▸ ACTION ITEM
All lines with the word "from" in the material below are required.

══ DATA BELOW ══

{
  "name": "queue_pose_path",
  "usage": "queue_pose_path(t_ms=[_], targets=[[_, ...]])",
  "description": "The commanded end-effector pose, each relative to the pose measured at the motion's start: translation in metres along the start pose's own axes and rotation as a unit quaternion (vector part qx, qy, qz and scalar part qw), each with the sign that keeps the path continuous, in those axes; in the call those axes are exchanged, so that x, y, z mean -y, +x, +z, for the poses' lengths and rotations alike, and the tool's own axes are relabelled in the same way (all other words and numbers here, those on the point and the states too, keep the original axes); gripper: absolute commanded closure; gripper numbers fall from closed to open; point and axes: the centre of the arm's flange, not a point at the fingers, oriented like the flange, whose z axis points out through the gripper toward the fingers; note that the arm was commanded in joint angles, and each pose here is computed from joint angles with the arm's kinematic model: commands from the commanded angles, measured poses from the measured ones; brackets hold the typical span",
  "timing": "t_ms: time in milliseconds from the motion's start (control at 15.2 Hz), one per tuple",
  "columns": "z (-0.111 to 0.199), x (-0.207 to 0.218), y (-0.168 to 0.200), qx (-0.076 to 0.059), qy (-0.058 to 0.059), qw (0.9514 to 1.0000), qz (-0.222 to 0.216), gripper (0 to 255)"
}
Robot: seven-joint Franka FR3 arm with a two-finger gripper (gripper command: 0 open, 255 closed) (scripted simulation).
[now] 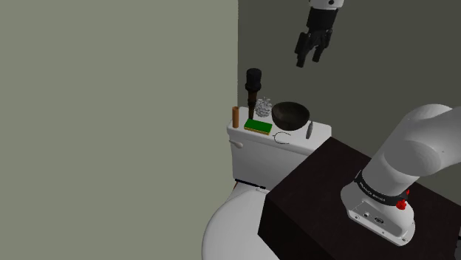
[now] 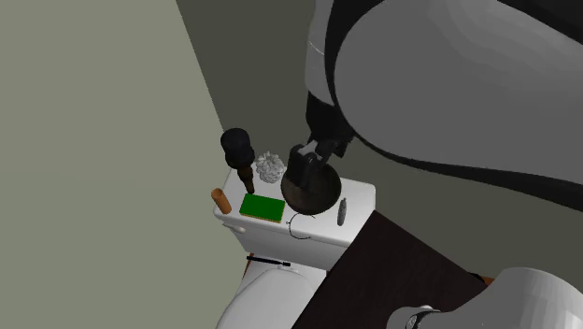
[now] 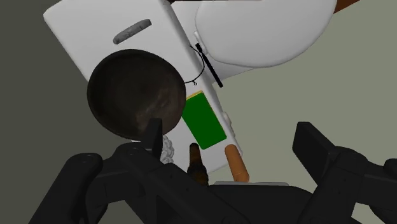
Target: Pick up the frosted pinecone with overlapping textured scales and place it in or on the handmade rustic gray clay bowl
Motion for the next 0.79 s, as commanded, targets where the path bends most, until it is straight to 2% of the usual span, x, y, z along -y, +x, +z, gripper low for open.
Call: queue_pose_path(t_ms=[0,726], targets=[[0.016,-0.010,0.018,-0.001,-0.001,1.0000,-0.003,0],[0.111,-0.054,0.119,0.002,-0.004,0.9998,-0.018,0]])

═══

▸ RESPONSE AREA
  "description": "The commanded end-effector pose, each relative to the pose measured at the motion's start: translation in metres along the start pose's own axes and rotation as a unit quaternion (vector part qx, qy, qz and scalar part qw), each with the sign that keeps the path continuous, in those axes; in the call those axes are exchanged, so that x, y, z mean -y, +x, +z, for the poses' lengths and rotations alike, and the tool's own axes are relabelled in the same way (all other words and numbers here, those on the point and the states too, keep the original axes); gripper: absolute commanded closure; gripper numbers fall from closed to open; point and axes: the centre of the arm's flange, not a point at the fingers, oriented like the flange, whose z axis points out through the gripper toward the fingers; note that the arm was commanded in joint angles, and each pose here is computed from joint angles with the arm's kinematic model: commands from the commanded angles, measured poses from the measured ones; brackets hold the typical span",
  "timing": "t_ms: time in milliseconds from the motion's start (control at 15.2 Hz), one per tuple",

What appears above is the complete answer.